━━ Data below
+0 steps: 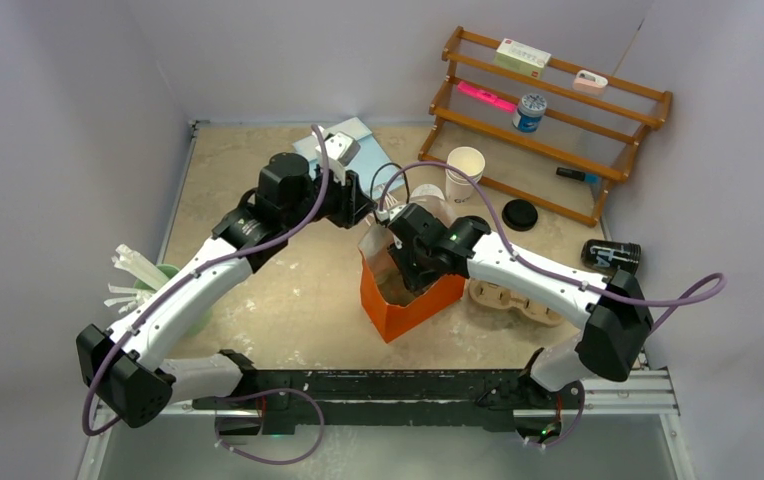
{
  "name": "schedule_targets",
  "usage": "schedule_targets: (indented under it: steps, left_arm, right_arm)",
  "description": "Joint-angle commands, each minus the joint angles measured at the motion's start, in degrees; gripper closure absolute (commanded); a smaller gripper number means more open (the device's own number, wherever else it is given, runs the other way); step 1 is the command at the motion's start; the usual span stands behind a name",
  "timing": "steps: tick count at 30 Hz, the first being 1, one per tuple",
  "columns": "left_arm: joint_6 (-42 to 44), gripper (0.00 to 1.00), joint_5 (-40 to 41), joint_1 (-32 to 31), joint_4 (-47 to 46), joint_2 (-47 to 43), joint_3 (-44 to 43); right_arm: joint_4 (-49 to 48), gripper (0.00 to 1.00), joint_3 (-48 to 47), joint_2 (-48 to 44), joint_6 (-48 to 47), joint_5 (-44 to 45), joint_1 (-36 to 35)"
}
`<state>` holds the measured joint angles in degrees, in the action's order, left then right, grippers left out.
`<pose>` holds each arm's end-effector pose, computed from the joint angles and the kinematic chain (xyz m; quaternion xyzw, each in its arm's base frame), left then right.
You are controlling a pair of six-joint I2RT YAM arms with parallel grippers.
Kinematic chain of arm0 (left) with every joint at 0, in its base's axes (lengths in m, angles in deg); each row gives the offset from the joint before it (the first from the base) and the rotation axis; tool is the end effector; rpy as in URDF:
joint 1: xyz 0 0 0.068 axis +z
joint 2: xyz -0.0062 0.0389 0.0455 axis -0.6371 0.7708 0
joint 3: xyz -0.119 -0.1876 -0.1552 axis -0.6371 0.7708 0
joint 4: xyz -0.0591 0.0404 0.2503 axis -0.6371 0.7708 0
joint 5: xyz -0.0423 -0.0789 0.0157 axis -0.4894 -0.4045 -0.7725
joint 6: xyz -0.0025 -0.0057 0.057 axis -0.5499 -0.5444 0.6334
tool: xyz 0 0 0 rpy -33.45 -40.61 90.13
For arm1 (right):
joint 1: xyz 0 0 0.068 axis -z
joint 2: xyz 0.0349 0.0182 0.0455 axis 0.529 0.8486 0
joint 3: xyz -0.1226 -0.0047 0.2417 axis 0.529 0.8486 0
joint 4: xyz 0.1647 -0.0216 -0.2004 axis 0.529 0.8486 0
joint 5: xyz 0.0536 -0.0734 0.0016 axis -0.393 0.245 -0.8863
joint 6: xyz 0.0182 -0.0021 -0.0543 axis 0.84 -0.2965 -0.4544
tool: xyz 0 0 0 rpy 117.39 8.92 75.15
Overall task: Pack the takeout coffee
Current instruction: Place the cup tray in the takeout bag.
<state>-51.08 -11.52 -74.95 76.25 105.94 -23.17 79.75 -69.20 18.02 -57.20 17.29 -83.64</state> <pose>0.2236 -0.1720 0.3746 0.2191 0.7774 -0.3459 0.4775 0.1973 0.2427 0.2720 -0.2697 0.9166 0.1215 0.2690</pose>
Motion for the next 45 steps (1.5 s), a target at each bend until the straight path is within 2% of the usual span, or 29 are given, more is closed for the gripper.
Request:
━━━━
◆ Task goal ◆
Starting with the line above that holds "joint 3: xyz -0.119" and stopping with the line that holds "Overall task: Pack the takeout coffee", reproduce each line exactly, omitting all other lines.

◆ Completed task ◆
joint 3: xyz -0.119 -0.1876 -0.1552 axis -0.6371 0.7708 0
joint 4: xyz -0.0591 0.0404 0.2503 axis -0.6371 0.7708 0
joint 5: xyz -0.0423 -0.0789 0.0157 axis -0.4894 -0.4045 -0.7725
joint 6: xyz -0.0025 -0.0057 0.057 axis -0.5499 -0.5444 0.6334
tool: xyz 0 0 0 rpy -33.45 -40.61 90.13
For arm1 (right):
joint 1: xyz 0 0 0.068 axis -z
joint 2: xyz 0.0349 0.0182 0.0455 axis 0.529 0.8486 0
joint 3: xyz -0.1226 -0.0047 0.2417 axis 0.529 0.8486 0
joint 4: xyz 0.1647 -0.0216 -0.2004 axis 0.529 0.8486 0
joint 5: xyz 0.0536 -0.0734 0.0016 axis -0.393 0.245 -0.8863
joint 6: xyz 0.0182 -0.0021 -0.0543 axis 0.84 -0.2965 -0.4544
tool: xyz 0 0 0 rpy 117.39 8.92 75.15
Overall task: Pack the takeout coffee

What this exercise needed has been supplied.